Agora Energiewende
- Formation: 2012; 14 years ago
- Type: think tank
- Legal status: Nonprofit organization
- Purpose: Support of the Energiewende
- Location: Berlin, Germany;
- Leader: Frauke Thies
- Key people: Markus Steigenberger
- Staff: 127
- Website: agora-energiewende.de

= Agora Energiewende =

German think tank

Agora Energiewende is a think tank supporting the transition to clean energy in Germany. It was founded in 2012 and is funded by Stiftung Mercator and the European Climate Foundation.

Its members debate under the Chatham House Rule and include Klaus Töpfer, Ottmar Edenhofer, and Claude Turmes.
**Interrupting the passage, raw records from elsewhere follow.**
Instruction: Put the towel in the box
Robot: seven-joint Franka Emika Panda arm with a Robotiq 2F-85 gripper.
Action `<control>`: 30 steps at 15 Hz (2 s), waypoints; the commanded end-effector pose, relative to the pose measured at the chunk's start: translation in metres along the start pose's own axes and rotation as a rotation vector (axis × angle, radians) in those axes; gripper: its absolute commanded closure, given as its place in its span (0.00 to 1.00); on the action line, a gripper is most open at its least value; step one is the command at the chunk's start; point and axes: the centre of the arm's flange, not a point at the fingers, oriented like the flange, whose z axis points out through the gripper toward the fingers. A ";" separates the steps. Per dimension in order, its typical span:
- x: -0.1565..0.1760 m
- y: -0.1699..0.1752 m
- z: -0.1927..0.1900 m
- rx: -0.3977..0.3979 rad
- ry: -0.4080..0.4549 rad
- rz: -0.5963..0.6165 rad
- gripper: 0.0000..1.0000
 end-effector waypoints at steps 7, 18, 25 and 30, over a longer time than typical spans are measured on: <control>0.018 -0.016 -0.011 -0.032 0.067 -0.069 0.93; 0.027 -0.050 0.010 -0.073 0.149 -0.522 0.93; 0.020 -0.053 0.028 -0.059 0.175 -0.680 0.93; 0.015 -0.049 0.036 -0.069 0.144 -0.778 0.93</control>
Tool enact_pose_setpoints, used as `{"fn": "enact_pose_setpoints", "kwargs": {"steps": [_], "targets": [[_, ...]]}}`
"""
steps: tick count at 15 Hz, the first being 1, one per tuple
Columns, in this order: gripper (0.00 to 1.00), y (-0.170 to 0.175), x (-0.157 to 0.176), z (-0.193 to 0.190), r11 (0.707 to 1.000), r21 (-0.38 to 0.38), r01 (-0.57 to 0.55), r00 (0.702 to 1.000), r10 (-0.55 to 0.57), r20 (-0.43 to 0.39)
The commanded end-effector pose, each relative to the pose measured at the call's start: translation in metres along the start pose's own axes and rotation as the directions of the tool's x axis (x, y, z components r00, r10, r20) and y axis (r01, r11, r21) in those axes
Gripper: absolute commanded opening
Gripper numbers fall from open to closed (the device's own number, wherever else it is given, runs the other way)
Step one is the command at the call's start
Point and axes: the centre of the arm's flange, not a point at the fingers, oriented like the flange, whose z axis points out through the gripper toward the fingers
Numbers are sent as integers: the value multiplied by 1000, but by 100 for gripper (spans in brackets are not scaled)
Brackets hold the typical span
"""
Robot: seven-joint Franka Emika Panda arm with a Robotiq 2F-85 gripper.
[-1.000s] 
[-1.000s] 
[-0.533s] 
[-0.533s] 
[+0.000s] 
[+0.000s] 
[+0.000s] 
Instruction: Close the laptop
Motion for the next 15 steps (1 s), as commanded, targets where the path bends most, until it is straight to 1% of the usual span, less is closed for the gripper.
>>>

In addition to studies specific to Germany, Agora published in 2016 an analysis on the economics of Hinkley Point C nuclear power station in the United Kingdom. Its analyses are quoted as part of the energy debate in other countries, including Denmark and the UK.

In December 2021, Patrick Graichen stepped down as Executive Director to, like his predecessor, join the now Federal Ministry for Economic Affairs and Climate Action under Minister Robert Habeck (the Greens) as a permanent State Secretary. In July 2022, Frauke Thies took over the management together with Markus Steigenberger and also serves as Executive Director.